= WHAT THIS TASK INVOLVES =
Please copy out every line of the listing below in which the word "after" appears.
*** Opening of MATERIAL SUPPLIED ***
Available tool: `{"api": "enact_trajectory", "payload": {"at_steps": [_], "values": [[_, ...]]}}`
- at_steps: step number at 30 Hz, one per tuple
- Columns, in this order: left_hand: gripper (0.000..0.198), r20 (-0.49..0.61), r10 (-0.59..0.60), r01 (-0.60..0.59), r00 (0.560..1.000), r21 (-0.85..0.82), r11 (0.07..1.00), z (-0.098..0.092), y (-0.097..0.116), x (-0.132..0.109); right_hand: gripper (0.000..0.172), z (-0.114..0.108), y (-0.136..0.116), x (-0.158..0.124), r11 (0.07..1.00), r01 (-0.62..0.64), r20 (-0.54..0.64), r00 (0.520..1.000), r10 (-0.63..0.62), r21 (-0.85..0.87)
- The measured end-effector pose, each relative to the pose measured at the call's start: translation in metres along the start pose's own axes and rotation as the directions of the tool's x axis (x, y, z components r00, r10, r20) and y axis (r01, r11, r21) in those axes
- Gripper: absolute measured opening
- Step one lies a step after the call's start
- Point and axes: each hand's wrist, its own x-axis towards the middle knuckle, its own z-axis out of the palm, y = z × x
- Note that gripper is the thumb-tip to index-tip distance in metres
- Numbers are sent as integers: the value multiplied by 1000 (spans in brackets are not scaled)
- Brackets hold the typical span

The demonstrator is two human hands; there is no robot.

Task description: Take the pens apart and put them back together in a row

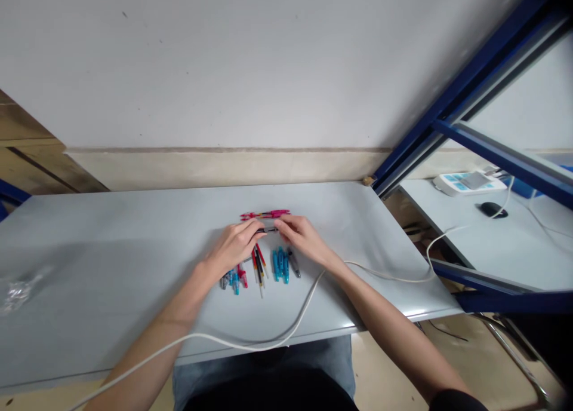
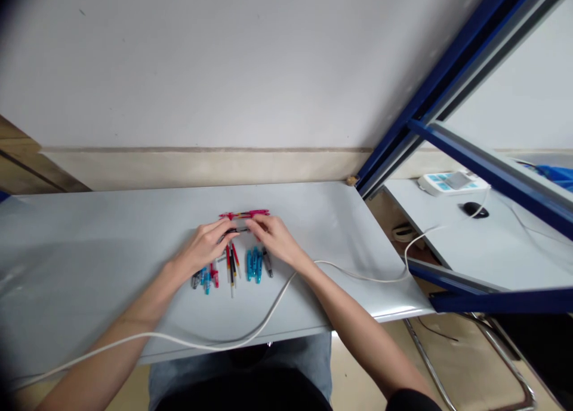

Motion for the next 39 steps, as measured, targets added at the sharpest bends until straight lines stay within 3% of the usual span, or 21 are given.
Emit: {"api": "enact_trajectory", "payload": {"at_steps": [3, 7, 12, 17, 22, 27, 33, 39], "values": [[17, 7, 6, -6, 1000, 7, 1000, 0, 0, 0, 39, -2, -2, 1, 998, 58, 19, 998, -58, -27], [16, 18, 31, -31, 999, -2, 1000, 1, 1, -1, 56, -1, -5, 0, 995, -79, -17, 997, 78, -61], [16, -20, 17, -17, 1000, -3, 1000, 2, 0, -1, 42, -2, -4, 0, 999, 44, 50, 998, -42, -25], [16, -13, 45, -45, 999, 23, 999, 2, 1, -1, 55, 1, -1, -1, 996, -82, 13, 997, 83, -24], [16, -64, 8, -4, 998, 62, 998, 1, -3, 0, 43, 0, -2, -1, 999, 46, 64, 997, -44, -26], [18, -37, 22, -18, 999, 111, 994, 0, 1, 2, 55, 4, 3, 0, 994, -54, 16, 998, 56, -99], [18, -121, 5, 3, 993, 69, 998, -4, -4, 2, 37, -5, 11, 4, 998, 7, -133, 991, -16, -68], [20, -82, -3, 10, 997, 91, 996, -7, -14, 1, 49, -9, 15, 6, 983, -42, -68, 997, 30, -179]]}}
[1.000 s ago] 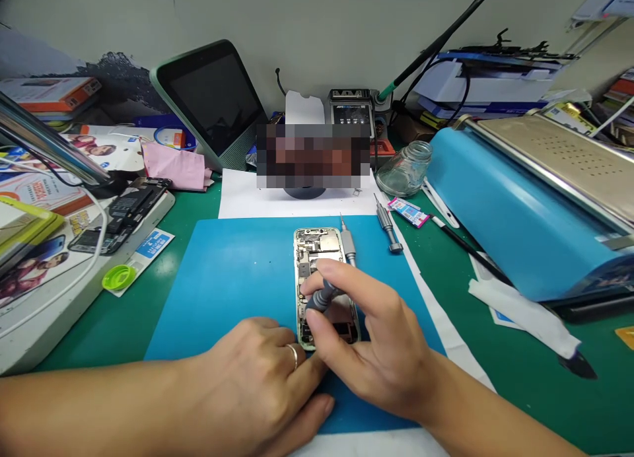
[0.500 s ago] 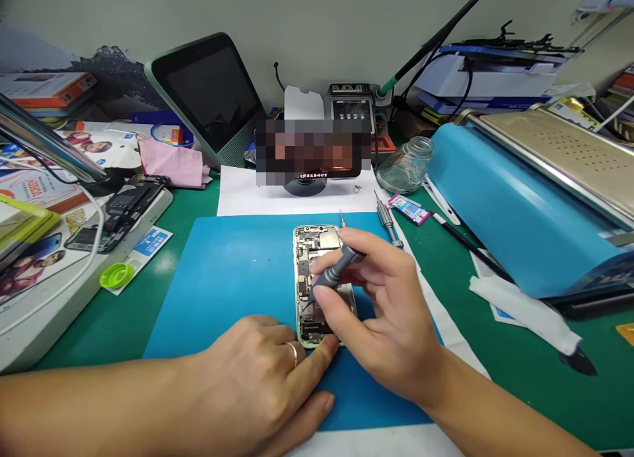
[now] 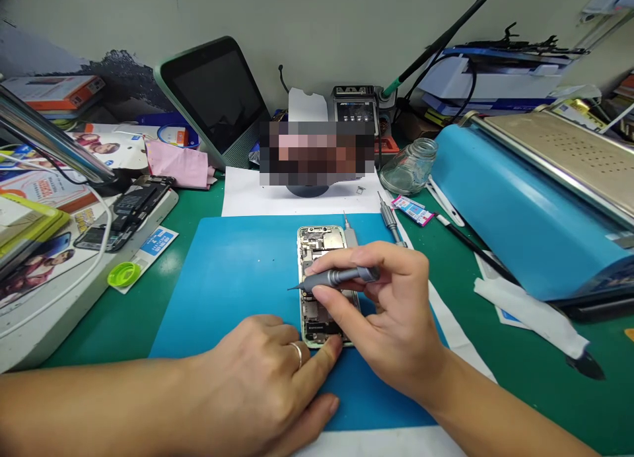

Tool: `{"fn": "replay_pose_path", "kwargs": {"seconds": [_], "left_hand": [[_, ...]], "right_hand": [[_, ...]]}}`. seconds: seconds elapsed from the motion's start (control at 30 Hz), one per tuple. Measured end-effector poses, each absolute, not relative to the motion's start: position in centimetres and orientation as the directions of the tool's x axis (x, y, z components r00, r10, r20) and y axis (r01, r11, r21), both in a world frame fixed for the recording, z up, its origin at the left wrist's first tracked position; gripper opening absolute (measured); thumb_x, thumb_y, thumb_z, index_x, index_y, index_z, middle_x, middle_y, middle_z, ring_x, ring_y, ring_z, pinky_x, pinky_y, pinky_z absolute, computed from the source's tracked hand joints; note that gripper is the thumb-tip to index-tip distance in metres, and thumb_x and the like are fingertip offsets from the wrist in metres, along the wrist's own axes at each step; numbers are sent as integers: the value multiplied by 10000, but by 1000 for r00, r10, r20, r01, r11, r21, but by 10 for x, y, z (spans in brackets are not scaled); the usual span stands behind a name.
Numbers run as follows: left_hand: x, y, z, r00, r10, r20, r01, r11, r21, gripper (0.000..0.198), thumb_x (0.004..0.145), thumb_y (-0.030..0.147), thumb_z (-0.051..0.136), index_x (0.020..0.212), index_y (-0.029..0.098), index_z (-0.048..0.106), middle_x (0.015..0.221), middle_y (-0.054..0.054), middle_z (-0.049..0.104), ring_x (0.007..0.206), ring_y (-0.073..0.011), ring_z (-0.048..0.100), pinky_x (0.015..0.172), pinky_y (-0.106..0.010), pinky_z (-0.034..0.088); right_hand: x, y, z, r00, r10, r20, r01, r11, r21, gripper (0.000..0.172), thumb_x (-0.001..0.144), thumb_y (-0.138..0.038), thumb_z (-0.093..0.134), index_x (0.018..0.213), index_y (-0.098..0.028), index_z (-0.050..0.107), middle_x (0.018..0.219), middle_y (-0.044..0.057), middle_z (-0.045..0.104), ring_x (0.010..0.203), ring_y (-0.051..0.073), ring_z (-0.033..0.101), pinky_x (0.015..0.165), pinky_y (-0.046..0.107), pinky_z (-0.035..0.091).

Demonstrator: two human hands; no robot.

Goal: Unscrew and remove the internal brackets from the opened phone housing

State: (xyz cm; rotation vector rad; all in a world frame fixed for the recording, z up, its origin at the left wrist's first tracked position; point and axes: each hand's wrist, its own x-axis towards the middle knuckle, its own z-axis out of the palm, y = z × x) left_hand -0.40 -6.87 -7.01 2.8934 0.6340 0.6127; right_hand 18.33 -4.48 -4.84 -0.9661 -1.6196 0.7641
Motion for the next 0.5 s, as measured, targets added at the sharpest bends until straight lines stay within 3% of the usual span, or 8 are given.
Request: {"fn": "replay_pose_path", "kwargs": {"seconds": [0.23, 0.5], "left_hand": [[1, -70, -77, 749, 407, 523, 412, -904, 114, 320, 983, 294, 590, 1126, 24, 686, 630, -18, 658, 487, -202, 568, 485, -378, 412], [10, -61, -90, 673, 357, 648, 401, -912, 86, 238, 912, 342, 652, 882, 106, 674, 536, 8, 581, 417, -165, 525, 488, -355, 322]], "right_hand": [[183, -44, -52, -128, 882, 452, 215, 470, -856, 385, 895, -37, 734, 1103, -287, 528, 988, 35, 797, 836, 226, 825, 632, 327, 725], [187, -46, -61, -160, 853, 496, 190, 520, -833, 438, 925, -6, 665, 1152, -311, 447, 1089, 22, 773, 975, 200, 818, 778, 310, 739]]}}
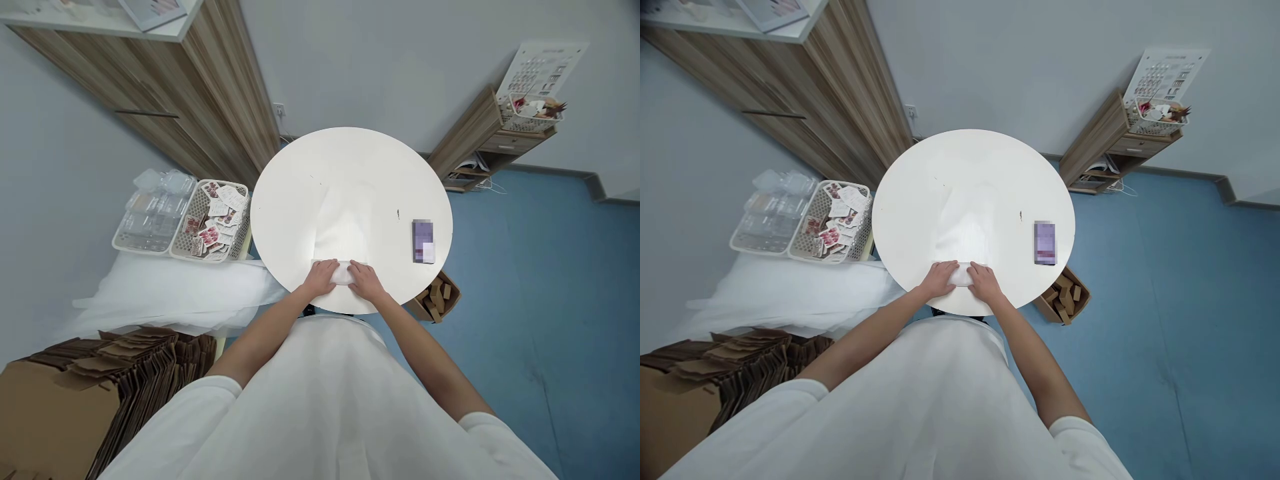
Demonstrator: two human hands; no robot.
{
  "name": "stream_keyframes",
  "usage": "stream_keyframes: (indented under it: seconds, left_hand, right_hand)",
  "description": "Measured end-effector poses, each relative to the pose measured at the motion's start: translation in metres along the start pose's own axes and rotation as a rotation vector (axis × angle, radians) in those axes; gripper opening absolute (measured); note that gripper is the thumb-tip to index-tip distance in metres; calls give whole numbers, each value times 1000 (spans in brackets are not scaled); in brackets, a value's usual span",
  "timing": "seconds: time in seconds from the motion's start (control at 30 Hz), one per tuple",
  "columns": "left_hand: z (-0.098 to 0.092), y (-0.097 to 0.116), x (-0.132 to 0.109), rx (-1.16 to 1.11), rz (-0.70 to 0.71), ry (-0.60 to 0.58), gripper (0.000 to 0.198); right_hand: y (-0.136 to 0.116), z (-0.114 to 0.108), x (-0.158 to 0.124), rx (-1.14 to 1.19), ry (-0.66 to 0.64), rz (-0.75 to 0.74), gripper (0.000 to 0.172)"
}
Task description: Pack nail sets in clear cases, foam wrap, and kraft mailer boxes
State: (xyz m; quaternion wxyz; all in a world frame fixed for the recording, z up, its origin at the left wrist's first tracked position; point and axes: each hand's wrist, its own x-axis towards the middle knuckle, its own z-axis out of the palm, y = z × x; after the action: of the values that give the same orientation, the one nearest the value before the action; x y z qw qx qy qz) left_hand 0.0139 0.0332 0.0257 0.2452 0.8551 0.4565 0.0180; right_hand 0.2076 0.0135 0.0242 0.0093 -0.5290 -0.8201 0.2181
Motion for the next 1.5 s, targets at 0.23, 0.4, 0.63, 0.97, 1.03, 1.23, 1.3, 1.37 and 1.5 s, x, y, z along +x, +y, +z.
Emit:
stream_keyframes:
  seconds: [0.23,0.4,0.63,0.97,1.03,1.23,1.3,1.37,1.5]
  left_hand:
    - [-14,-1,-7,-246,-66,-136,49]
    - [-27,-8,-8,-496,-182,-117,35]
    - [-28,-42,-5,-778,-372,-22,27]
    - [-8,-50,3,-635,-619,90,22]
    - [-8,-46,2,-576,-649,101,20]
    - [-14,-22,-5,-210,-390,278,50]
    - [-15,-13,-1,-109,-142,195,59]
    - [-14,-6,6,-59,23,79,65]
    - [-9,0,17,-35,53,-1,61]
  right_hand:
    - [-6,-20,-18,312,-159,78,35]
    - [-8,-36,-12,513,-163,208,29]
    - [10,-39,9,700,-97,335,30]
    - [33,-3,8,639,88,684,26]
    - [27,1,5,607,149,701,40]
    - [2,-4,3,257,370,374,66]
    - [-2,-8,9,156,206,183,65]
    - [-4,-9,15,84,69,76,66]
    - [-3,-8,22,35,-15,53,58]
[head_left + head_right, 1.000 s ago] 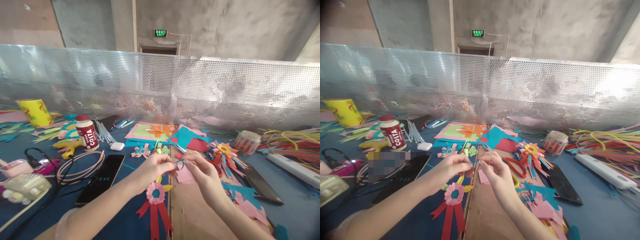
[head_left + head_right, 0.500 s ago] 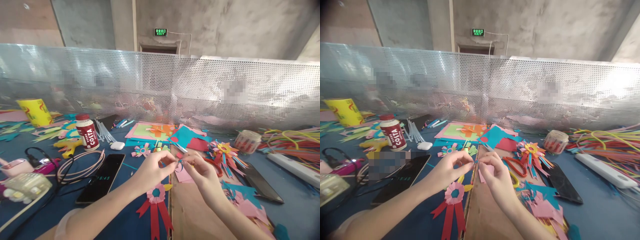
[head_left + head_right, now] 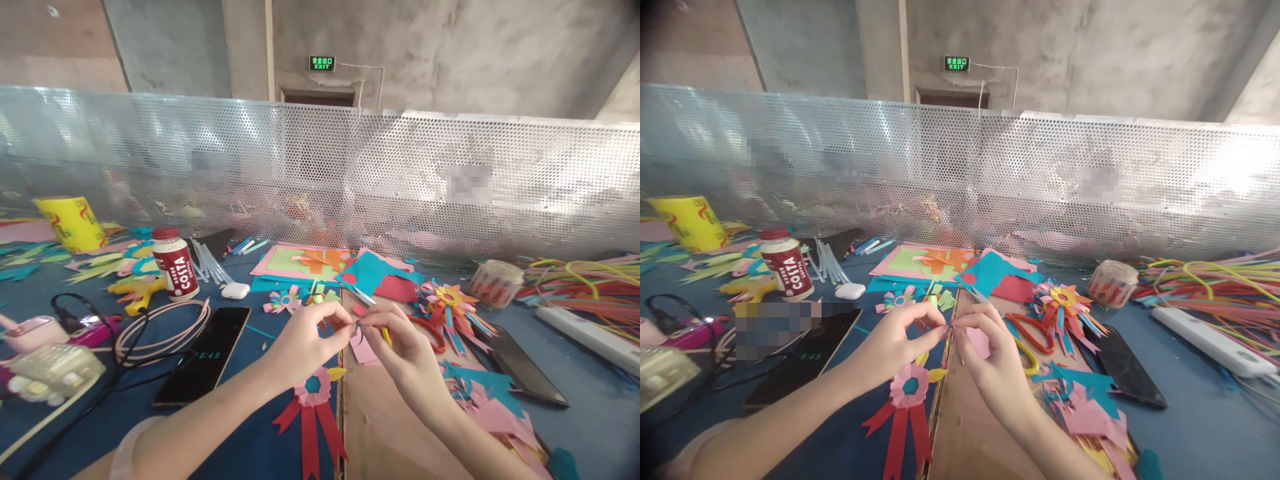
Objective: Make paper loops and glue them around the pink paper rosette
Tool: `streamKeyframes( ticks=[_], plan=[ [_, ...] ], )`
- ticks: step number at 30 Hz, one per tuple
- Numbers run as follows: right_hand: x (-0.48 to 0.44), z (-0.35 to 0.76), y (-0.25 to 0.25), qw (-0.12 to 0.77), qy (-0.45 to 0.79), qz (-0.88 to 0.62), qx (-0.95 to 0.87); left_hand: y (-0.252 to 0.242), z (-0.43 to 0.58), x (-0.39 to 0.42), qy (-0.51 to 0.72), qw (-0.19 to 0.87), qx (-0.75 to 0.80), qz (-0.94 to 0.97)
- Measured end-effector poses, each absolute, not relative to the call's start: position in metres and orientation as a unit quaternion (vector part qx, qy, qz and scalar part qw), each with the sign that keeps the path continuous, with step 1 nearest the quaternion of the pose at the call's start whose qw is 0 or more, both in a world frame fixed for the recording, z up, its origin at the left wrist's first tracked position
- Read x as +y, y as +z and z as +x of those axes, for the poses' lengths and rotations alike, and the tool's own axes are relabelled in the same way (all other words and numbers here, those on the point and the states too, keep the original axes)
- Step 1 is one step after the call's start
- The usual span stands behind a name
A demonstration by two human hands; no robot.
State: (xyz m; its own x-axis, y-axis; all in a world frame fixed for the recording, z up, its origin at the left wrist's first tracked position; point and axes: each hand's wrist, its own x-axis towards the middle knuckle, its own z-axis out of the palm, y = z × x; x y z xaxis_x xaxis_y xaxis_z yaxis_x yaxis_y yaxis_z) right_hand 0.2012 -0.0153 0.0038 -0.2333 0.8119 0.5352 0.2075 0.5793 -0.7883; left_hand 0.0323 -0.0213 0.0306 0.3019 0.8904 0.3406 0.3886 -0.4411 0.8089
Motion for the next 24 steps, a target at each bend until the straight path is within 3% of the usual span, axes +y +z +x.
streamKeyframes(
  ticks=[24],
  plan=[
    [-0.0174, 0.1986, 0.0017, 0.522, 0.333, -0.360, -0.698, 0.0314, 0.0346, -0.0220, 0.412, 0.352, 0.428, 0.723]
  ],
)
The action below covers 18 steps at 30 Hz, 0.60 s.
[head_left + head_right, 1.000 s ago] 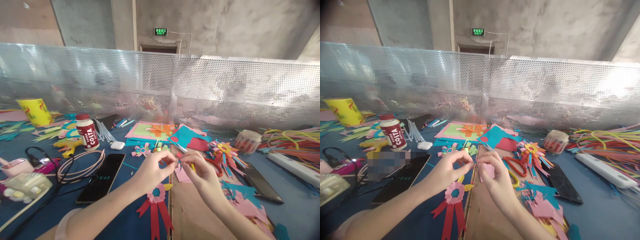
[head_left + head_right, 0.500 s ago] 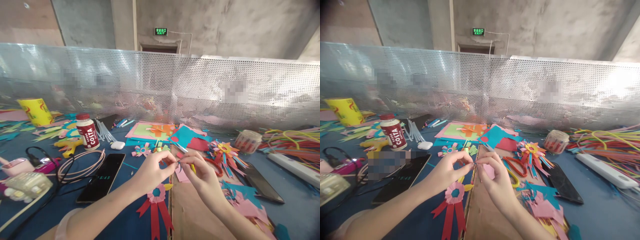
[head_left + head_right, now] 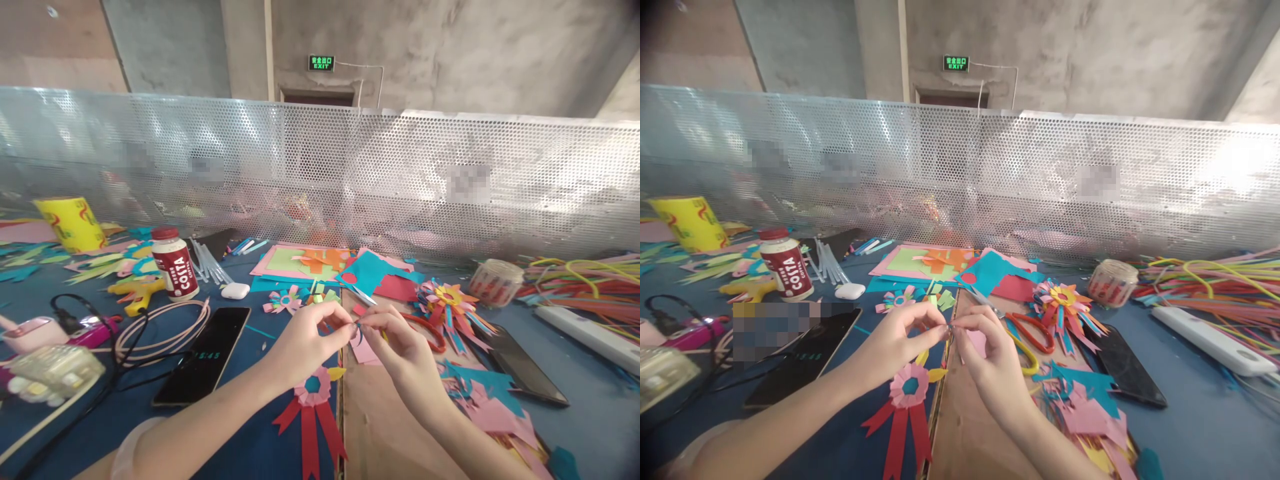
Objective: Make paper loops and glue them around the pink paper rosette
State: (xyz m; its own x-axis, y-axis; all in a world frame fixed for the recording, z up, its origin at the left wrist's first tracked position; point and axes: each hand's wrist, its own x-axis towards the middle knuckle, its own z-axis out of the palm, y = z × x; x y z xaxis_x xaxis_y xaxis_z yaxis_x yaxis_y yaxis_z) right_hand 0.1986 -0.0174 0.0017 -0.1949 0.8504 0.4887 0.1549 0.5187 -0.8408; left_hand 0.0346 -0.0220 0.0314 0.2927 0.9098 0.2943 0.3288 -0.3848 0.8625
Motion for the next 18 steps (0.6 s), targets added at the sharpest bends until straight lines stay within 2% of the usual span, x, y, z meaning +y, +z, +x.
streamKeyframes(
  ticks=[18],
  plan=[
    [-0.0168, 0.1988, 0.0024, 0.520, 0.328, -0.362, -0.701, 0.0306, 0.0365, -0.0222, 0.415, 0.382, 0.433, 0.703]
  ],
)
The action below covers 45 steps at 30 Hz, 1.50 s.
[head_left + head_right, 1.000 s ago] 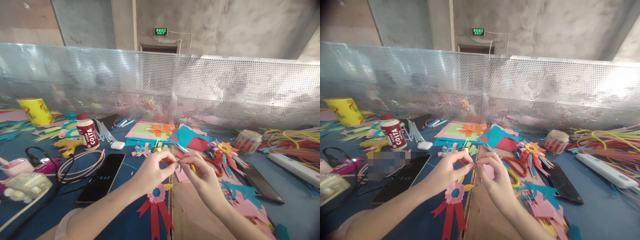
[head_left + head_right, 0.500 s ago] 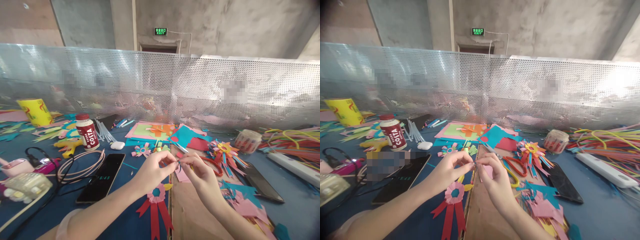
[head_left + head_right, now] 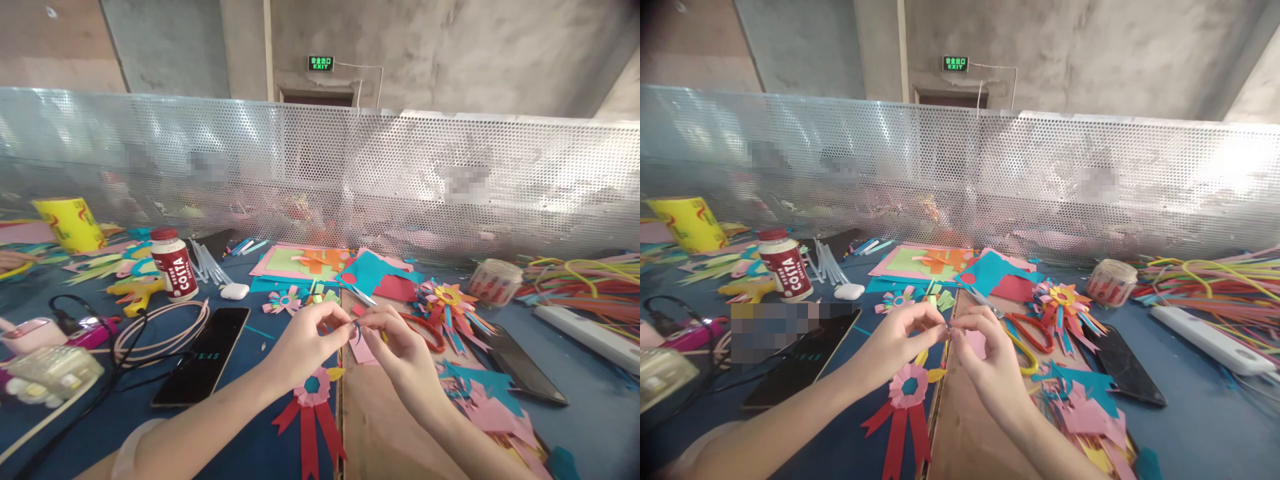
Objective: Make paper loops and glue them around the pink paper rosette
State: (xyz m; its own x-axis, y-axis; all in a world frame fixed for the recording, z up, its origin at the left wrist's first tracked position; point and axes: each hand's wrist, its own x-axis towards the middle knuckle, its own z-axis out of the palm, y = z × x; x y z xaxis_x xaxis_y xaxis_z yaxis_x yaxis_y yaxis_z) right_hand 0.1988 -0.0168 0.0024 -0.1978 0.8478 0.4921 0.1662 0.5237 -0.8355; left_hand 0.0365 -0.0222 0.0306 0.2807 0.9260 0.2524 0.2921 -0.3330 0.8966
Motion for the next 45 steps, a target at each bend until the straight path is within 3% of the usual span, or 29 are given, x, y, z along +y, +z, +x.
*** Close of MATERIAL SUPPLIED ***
= ANSWER BOX =
- Step one lies a step after the call's start
State: (xyz m; quaternion wxyz; all in a world frame fixed for the recording, z up, its origin at the left wrist's first tracked position; point and axes: each hand's wrist, its own x-axis towards the middle knuckle, its own z-axis out of the palm, y = z × x; after the action: of the values that give the same orientation, the one nearest the value before the action; x y z qw qx qy qz) left_hand 0.0139 0.0332 0.0257 0.2452 0.8551 0.4565 0.0180; right_hand 0.2076 0.0135 0.0242 0.0093 -0.5290 -0.8201 0.2181
- Step 1 is one step after the call's start

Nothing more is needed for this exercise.